My parents hammered me about it. "You'll never make any money. You need a job with benefits." They thoroughly discouraged me from following any interest that I had!
The control in my house was more subtle, but ohhh I can relate to this! When I turned 18, and it was time to make decisions about post-secondary education, I remember thinking to myself, "I'm 18, I'm an adult now, and adults make sensible decisions for the future". Which of course did not include anything creative, artistic, social sciences/humanities. Nobody said those words to me... .I think I just absorbed the message.
One plan I do have is to start some light Tai Chi work outs from youtube or something. Something heart friendly.

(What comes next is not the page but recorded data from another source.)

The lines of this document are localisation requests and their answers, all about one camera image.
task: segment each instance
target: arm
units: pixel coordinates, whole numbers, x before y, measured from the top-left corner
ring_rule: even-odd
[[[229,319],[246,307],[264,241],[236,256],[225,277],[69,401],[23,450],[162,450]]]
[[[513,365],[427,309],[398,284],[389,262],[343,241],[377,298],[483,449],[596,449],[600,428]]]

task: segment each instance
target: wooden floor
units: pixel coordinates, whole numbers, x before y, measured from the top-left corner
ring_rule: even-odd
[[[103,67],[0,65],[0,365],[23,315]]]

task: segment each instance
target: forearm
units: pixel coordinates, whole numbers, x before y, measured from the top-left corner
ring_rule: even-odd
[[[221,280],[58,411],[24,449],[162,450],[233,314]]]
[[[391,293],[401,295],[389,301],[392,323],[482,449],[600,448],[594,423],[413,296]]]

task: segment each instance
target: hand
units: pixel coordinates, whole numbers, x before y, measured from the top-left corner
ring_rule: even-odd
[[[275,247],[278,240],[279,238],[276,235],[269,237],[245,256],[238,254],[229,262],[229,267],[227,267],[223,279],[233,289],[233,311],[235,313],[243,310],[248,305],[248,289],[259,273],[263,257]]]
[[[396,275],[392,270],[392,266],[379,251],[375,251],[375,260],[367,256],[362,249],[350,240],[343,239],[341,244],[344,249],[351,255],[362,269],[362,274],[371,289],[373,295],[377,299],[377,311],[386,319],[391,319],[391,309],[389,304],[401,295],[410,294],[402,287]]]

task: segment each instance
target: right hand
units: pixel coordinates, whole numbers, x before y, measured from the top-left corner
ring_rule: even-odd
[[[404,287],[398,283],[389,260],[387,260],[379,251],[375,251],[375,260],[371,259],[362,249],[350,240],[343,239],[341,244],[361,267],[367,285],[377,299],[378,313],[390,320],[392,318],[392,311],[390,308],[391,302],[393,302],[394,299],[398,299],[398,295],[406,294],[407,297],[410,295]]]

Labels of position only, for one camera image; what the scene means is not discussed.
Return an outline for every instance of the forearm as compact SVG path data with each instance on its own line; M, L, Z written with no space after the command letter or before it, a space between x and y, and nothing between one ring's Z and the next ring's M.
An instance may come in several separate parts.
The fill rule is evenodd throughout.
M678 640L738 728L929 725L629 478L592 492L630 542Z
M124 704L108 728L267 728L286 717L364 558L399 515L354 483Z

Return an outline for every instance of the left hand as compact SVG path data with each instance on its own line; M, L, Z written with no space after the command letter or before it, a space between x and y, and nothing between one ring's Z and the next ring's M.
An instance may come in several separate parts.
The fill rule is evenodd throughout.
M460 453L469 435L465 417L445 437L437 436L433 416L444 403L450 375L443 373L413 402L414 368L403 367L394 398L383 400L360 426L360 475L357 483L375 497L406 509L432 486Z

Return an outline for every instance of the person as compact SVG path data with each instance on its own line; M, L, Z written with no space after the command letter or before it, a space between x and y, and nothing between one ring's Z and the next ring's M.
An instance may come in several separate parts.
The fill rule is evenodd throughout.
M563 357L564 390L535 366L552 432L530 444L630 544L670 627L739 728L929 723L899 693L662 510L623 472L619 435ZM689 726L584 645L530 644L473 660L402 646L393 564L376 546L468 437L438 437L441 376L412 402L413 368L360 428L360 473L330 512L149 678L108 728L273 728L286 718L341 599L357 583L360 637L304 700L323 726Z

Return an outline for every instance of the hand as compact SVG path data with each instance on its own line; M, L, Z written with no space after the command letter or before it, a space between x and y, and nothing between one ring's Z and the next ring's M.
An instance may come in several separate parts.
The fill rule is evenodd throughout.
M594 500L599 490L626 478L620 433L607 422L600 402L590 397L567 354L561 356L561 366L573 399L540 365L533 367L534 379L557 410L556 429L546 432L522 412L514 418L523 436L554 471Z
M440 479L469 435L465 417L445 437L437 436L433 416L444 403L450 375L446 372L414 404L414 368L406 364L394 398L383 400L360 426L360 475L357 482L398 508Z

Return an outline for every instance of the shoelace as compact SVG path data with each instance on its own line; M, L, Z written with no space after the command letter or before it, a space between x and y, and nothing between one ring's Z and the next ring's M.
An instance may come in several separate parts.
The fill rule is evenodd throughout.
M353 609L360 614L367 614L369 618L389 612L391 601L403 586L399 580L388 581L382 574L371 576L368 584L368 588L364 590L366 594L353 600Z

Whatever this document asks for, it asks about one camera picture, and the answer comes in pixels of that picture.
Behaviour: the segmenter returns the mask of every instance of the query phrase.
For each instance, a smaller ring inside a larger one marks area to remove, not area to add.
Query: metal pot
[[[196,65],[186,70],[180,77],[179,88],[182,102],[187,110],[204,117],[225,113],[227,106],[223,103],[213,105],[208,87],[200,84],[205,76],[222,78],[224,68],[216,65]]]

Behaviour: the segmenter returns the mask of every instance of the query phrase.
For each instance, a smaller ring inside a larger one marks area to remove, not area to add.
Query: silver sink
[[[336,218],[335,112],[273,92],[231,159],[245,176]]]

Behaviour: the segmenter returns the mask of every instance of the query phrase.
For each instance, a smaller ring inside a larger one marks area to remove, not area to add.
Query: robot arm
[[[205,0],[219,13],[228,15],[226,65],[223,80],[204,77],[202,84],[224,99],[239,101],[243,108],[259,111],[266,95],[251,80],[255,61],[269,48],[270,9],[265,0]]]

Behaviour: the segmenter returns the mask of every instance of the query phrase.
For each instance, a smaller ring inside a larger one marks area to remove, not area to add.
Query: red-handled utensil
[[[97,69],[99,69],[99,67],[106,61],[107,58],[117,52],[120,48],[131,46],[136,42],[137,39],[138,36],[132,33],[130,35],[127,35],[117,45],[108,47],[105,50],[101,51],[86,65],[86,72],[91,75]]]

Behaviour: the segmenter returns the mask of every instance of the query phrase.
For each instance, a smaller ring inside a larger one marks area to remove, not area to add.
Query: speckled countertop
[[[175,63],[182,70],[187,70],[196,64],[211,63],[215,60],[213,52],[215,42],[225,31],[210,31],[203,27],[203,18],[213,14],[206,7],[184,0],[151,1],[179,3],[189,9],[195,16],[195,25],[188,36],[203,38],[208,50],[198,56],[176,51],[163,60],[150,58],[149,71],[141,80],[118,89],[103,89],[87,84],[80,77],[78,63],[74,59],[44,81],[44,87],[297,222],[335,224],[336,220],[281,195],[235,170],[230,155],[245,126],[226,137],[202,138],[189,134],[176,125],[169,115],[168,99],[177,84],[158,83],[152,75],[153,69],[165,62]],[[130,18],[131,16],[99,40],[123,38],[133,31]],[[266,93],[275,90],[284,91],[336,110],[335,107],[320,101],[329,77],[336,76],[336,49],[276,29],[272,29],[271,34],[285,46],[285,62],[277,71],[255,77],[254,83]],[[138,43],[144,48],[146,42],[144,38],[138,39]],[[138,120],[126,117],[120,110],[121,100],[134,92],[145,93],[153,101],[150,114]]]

This makes me happy that you are finding a way to do martial arts even though you have some physical limitations

And... .you know that tai chi isn't just senior citizens in the park, right? I did a tai chi class a few years ago... .I was going to a student acupuncture clinic (reduced rates) at a traditional Chinese medicine school, and one of the students who treated me invited me to go with her. I don't know how much you know about the philosophy of tai chi, but the master would often show us the martial arts application of the moves we learned, and he explained to us that it is about yin and yang... .that if someone comes at you with a lot of force (yang), rather than meeting that with force of your own, you would yield to that force by becoming "empty" (yin)... .the best I can describe it is, receiving and redirecting.
I can't understand why my parents made everything in my life such an ordeal.
Based on what I read in
If You Had Controlling Parents by Dan Neuharth, I would guess that they have unresolved trauma of their own (or their parents did). Not all parents who are trauma survivors try to control themselves, life and other people, and not all controlling parents are trauma survivors, but there's a correlation.